EXERCISE DESCRIPTION
Reproduce precisely the lines of the listing below, starting with the line that contains "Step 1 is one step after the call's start" and stopping after the line that contains "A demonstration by"; include nothing else.

◆ ◆ ◆

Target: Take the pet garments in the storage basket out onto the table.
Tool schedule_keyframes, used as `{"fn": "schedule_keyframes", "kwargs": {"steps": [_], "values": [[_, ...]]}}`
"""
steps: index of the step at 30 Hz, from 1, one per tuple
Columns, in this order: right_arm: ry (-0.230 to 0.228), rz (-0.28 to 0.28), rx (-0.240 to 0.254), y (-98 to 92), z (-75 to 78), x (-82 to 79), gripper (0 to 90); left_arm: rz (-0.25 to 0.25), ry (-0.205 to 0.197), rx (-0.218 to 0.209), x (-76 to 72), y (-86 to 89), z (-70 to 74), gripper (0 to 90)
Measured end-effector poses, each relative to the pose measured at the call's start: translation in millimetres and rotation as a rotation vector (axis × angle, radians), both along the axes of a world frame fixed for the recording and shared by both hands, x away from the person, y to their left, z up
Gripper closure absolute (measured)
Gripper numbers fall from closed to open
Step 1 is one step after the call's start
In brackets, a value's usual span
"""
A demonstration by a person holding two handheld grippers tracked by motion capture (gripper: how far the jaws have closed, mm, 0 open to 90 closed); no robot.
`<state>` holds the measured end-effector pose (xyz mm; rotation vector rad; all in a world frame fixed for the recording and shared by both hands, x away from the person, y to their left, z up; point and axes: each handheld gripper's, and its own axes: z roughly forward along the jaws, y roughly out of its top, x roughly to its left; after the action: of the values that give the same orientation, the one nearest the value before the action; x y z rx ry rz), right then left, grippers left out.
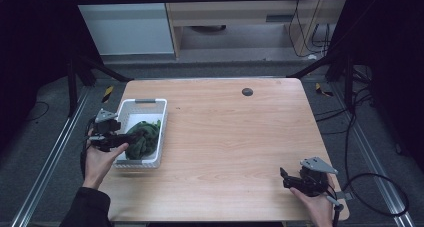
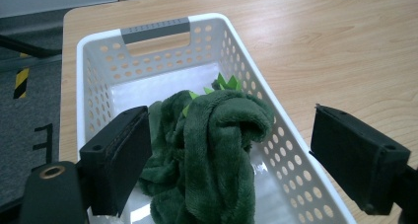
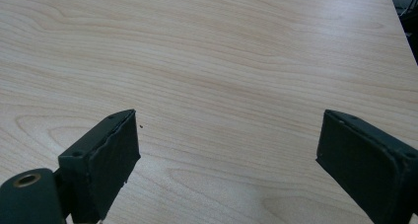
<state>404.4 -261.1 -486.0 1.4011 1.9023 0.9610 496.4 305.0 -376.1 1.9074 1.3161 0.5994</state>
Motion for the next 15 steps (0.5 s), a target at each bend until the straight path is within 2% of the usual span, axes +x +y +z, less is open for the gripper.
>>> {"fn": "schedule_keyframes", "kwargs": {"steps": [6, 12, 15], "values": [[0.011, -0.001, 0.002, -0.6, -0.7, 1.5, 8.8, -0.008, 0.026, 0.018, 7.7, -2.9, -0.9, 14.8], [0.014, 0.001, 0.006, -0.7, -0.8, 1.6, 8.7, -0.01, 0.067, 0.062, 16.8, -5.4, -6.6, 14.6], [0.018, 0.001, 0.005, -0.9, -1.2, 1.7, 8.7, -0.012, 0.084, 0.065, 20.3, -7.0, -9.9, 14.0]]}}
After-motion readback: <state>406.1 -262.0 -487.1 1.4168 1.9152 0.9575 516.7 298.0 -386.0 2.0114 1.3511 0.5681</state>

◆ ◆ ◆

EXPECTED ANSWER
Step 1 is one step after the call's start
In brackets, a value's usual span
"""
A demonstration by a person holding two handheld grippers tracked by motion capture (gripper: how far the jaws have closed, mm, 0 open to 90 closed); no robot.

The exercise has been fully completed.